Friday, July 09, 2004

Get an accurate read on the situation

There was an article in the Globe and Mail yesterday that I found particuarly interesting.

Evidently only 57 percent of Americans read any sort of book in 2002.

Frankly, I have to say that I'm surprised that the number was that high. But that's actually not what I'm interested in. What I'm interested in is what the article doesn't say: how National Endowment for the Arts did the counting, and more specifically, what qualified as a "book."

Did they count eBooks? It's not in book form, but it has the same content. Does that count? Did they think to ask about electronic reading material? And what about magazine content?
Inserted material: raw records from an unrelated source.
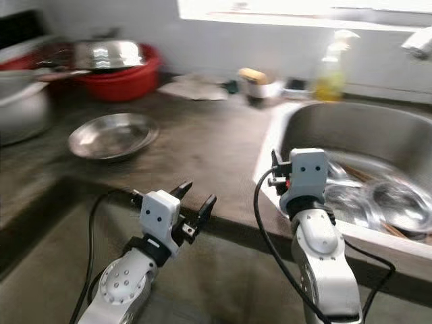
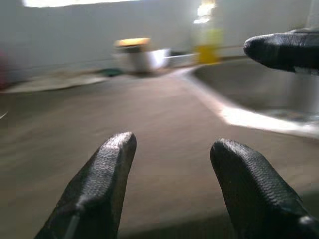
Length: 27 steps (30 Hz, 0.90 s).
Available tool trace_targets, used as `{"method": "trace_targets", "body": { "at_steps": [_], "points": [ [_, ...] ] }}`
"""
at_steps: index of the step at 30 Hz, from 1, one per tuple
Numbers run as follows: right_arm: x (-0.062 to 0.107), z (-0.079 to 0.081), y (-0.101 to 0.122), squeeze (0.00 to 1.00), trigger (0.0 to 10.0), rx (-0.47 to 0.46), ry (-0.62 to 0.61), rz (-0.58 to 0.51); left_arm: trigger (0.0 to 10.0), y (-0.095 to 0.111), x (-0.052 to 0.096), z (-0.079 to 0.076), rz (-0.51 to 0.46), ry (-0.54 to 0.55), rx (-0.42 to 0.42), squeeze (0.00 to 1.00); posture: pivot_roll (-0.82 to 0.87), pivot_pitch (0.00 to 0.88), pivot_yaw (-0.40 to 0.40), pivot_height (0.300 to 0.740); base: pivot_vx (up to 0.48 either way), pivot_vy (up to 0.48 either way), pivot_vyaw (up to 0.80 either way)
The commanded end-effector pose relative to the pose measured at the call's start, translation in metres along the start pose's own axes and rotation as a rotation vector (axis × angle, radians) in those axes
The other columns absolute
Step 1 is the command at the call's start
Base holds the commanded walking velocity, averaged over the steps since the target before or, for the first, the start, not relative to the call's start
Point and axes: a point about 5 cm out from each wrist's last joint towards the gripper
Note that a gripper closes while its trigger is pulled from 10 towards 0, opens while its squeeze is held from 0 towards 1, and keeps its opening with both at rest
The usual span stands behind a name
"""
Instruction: Kitchen organization
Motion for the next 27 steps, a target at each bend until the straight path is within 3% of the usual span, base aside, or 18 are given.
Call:
{"method": "trace_targets", "body": {
  "at_steps": [1, 11, 14, 20, 27],
  "points": [
    [-0.001, 0.004, 0.000, 0.00, 10.0, -0.015, 0.010, -0.006, 10.0, -0.001, 0.001, -0.001, 0.006, -0.007, 0.000, 0.00, 0.08, 0.064, 0.010, 0.740, 0.000, 0.480, 0.80],
    [-0.007, 0.011, 0.003, 0.00, 10.0, -0.025, 0.039, -0.001, 10.0, -0.003, 0.002, -0.001, 0.012, -0.004, -0.039, 0.00, 0.08, 0.074, 0.009, 0.740, 0.000, 0.096, 0.80],
    [-0.011, 0.011, 0.003, 0.00, 10.0, -0.041, 0.034, 0.013, 10.0, -0.004, 0.002, -0.001, 0.023, -0.001, -0.067, 0.00, 0.08, 0.077, 0.008, 0.740, 0.182, 0.000, 0.00],
    [-0.022, 0.009, 0.006, 0.00, 10.0, -0.056, 0.037, 0.020, 10.0, -0.003, 0.002, -0.001, 0.014, 0.013, -0.038, 0.00, 0.08, 0.083, 0.006, 0.740, 0.231, 0.000, 0.00],
    [-0.051, 0.016, 0.009, 0.00, 10.0, -0.093, 0.086, 0.052, 10.0, -0.009, 0.005, -0.001, 0.048, 0.042, -0.029, 0.00, 0.09, 0.096, -0.005, 0.740, 0.000, 0.000, 0.00]
  ]
}}
Point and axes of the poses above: a point about 5 cm out from each wrist's last joint towards the gripper, its own x axis pointing back from the gripper into the wrist, its own y axis along the axis of the wrist's last joint, z = x × y, and after that the axes turned 4 degrees about -x, right-handed
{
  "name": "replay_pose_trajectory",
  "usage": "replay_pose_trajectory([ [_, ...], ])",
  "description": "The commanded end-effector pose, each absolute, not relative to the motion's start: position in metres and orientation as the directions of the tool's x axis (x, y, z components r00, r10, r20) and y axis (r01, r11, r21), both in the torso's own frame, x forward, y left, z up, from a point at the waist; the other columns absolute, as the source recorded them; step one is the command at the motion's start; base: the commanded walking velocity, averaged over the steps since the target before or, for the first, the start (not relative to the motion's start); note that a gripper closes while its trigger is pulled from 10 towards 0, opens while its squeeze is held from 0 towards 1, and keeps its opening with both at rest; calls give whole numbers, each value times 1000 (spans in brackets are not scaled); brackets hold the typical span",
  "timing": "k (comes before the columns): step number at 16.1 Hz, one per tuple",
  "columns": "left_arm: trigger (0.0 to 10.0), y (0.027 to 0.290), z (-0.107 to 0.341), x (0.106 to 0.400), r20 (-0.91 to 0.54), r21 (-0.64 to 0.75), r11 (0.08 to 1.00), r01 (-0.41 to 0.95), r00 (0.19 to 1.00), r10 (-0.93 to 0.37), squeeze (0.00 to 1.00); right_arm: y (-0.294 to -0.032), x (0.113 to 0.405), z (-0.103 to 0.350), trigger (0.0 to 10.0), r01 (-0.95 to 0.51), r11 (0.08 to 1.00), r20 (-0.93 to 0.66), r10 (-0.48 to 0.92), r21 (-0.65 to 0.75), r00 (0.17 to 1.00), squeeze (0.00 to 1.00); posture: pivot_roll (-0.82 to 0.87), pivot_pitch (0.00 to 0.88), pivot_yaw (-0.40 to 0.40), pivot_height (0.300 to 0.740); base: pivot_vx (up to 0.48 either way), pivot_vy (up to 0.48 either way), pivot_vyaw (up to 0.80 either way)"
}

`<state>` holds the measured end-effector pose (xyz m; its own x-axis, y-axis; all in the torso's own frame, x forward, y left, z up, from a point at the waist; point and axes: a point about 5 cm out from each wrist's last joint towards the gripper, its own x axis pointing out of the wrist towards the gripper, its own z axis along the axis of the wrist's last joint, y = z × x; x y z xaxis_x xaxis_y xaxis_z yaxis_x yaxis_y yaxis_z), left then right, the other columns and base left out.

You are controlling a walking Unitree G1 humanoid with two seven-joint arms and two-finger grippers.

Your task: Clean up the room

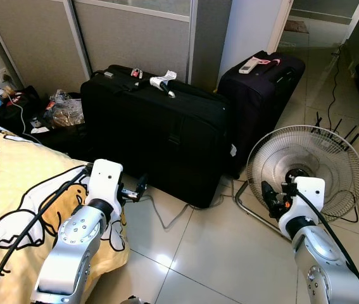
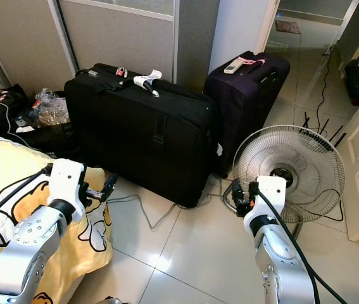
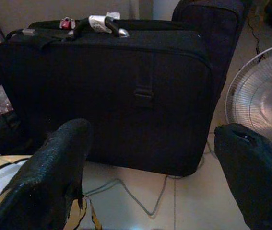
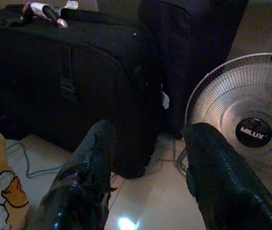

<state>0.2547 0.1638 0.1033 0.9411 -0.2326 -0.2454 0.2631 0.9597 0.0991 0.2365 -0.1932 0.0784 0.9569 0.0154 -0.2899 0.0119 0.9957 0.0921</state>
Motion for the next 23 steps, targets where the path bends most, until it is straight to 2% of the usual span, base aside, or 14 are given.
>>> replay_pose_trajectory([
  [1,10000,190,115,201,-336,44,996,-79,938,89,0,-174,220,122,10000,6,991,-202,21,133,979,0,71,0,-46,740,0,0,0],
  [11,10000,190,115,201,-336,44,996,-79,938,89,0,-174,220,122,10000,6,991,-202,21,133,979,0,71,0,-46,740,0,0,0],
  [12,10000,187,117,211,-314,35,999,-33,949,42,1000,-168,218,111,10000,-5,991,-234,37,133,972,1000,43,0,-4,740,0,0,0],
  [14,10000,187,122,223,-248,4,1000,-7,969,7,1000,-161,221,99,10000,-25,991,-245,57,132,968,1000,50,0,-4,740,0,0,0],
  [16,10000,194,129,218,-250,2,999,-49,967,48,1000,-164,220,104,10000,9,988,-243,29,152,970,1000,55,0,1,740,0,0,0],
  [17,10000,198,131,219,-256,-4,999,-45,966,43,1000,-160,220,107,10000,-27,989,-217,58,144,974,1000,72,0,4,740,0,0,0],
  [19,10000,197,135,215,-236,-34,999,-27,972,19,1000,-153,214,98,10000,-54,988,-291,94,143,952,1000,89,0,-4,740,0,0,0],
  [20,10000,187,142,216,-184,-108,994,-22,983,2,1000,-152,208,100,10000,-100,986,-251,131,132,959,1000,49,0,14,740,0,0,0],
  [22,10000,170,143,228,-178,-70,996,55,982,-67,1000,-162,210,101,10000,-102,985,-233,132,139,963,1000,29,0,11,740,0,0,400],
  [23,10000,168,147,233,-157,-42,993,111,981,-116,541,-163,218,110,10000,-119,981,-180,146,154,973,1000,20,0,18,740,0,0,800],
])
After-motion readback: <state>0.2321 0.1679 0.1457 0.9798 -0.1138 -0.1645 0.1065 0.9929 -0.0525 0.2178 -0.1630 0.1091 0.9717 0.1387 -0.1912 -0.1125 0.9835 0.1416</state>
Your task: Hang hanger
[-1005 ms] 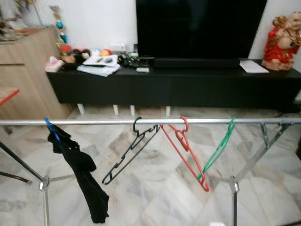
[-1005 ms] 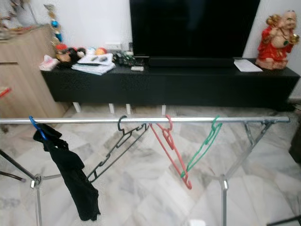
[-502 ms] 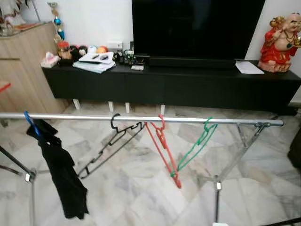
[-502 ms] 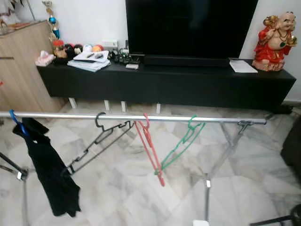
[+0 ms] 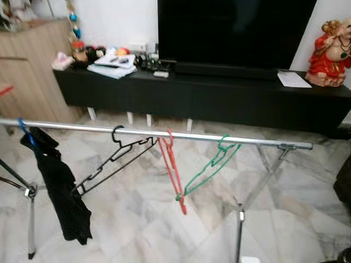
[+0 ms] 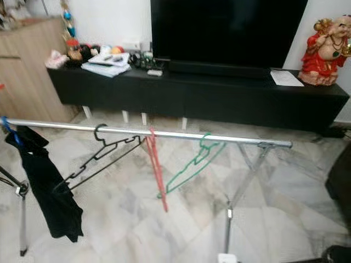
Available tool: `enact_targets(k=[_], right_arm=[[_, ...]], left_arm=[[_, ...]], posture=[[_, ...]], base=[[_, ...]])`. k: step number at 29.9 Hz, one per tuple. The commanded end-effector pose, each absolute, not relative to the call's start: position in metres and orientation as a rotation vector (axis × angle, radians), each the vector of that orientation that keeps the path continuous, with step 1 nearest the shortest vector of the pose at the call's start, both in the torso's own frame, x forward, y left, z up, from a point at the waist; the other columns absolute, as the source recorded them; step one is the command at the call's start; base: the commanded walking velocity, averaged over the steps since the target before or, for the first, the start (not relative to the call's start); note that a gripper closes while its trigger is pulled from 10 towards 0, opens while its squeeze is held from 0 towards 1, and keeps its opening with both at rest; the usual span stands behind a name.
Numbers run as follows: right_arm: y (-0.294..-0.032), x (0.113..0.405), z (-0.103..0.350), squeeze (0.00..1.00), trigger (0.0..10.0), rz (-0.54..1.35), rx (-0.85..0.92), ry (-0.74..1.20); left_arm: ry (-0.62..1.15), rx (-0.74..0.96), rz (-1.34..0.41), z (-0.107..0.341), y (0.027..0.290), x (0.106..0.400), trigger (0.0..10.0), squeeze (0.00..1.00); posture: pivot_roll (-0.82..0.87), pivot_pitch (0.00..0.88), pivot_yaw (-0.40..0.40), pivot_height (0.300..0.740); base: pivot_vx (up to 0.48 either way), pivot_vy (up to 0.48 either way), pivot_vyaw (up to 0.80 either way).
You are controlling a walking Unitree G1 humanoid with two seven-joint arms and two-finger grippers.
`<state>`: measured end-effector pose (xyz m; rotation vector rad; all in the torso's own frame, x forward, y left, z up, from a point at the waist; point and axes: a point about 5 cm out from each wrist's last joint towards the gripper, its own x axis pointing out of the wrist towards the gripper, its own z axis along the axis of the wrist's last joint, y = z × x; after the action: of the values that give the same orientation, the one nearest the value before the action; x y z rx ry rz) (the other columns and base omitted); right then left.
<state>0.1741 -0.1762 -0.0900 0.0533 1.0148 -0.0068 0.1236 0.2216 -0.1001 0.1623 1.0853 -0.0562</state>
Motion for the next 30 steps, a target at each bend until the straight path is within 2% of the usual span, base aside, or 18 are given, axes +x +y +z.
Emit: enact_targets(k=[1,8,11,14,22,30], right_arm=[[-0.184,0.172,-0.09,0.0,10.0,-0.036,0.047,1.015],[-0.184,0.172,-0.09,0.0,10.0,-0.048,0.049,1.01],[-0.184,0.172,-0.09,0.0,10.0,-0.054,0.053,1.009],[-0.184,0.171,-0.091,0.0,10.0,-0.062,0.054,1.014],[-0.184,0.172,-0.09,0.0,10.0,-0.053,0.048,1.019],[-0.182,0.172,-0.09,0.0,10.0,-0.049,0.05,1.019]], left_arm=[[1.104,0.184,-0.074,-0.101,0.226,0.116,10.0,0.0],[1.126,0.185,-0.044,-0.1,0.245,0.103,10.0,0.0],[1.126,0.181,-0.044,-0.1,0.246,0.103,10.0,0.0],[1.121,0.17,-0.049,-0.102,0.235,0.104,10.0,0.0],[1.111,0.15,-0.066,-0.105,0.216,0.111,10.0,0.0],[1.105,0.157,-0.062,-0.103,0.217,0.116,10.0,0.0]], posture=[[0.03,0.0,0.004,0.74],[0.03,0.0,0.005,0.74],[0.03,0.0,0.005,0.74],[0.02,0.0,0.006,0.74],[0.03,0.0,0.004,0.74],[0.04,0.0,0.008,0.74]], base=[[0.0,-0.277,0.0],[0.0,-0.199,0.0],[0.0,0.0,0.0],[0.0,0.0,0.0],[0.0,0.0,-0.77],[0.0,0.0,-0.76]])
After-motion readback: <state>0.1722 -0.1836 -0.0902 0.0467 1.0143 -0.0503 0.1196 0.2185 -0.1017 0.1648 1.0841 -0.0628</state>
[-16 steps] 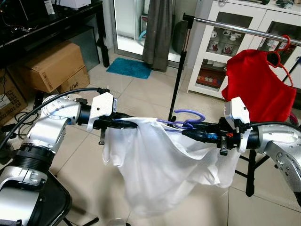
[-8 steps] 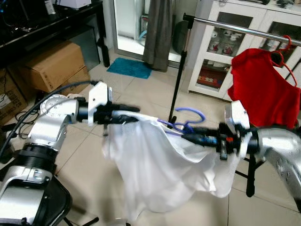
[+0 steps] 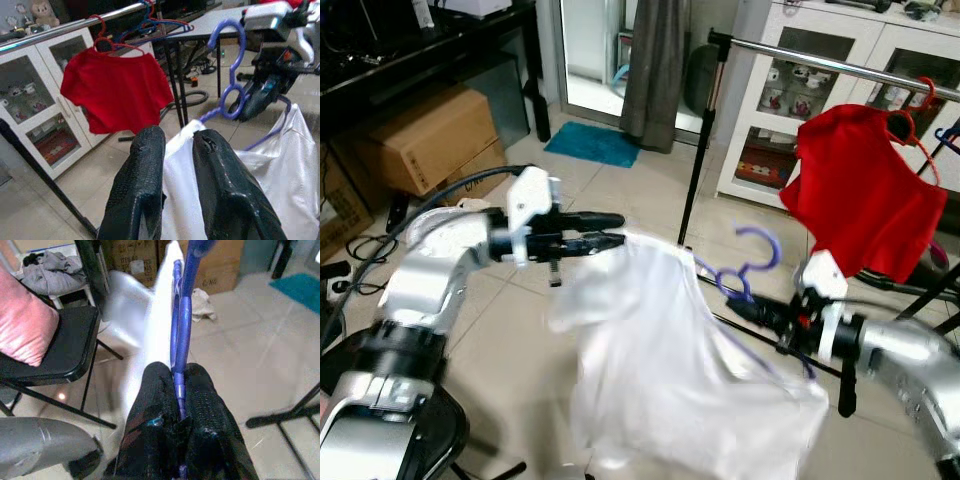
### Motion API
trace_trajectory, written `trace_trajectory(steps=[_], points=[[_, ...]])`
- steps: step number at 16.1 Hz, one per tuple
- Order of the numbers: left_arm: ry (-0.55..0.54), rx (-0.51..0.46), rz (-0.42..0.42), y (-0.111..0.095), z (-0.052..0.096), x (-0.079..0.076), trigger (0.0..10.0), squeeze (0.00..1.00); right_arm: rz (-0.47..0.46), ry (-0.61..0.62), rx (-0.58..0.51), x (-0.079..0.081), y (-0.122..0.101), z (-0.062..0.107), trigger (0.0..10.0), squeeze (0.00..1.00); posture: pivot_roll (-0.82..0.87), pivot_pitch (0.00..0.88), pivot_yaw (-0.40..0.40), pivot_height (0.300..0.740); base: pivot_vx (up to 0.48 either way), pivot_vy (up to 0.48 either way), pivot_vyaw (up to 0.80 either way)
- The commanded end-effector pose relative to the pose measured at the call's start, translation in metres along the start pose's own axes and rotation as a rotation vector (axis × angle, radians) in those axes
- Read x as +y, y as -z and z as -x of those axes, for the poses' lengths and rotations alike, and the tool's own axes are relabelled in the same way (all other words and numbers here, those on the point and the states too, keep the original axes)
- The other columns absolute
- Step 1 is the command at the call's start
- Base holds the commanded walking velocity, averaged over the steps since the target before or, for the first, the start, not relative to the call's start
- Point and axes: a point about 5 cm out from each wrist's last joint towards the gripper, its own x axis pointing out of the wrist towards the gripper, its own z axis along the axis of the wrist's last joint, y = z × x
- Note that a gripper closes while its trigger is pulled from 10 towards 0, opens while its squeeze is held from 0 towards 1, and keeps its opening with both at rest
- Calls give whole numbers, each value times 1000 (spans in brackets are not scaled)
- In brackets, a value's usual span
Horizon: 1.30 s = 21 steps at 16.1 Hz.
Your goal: Hang hanger
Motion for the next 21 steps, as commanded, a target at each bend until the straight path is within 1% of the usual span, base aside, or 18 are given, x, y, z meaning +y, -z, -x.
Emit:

The New Yorker publishes dozens of short fiction pieces every year. Do they only count once they've been bound in a trade paperback and sold for $15.95 at the local Borders? What about the internet? I'm not saying that blogs, conspiracy sites, and porn should count toward the reading quotient (especially not porn), but I know there is valid reading going on out there. Some of it is even literary. Should spending an hour a day reading the newspaper be less valid than reading a bound collection of Far Side comics?

I'm absolutely unshocked that 43 percent of Americans aren't Barnes & Noble Advantage Card holders, but I have to guess that these people aren't illiterate, functionally or otherwise. They're reading. They're reading box scores and stock reports, news feeds and film critiques and a thousand other things that the NEA has deemed beneath its notice. And while I'm the first one to advocate for the importance of literature, it's really the most important that people read anything they can, whenever they can. These stats are too simple for the NEA to cry "read 'em and weep."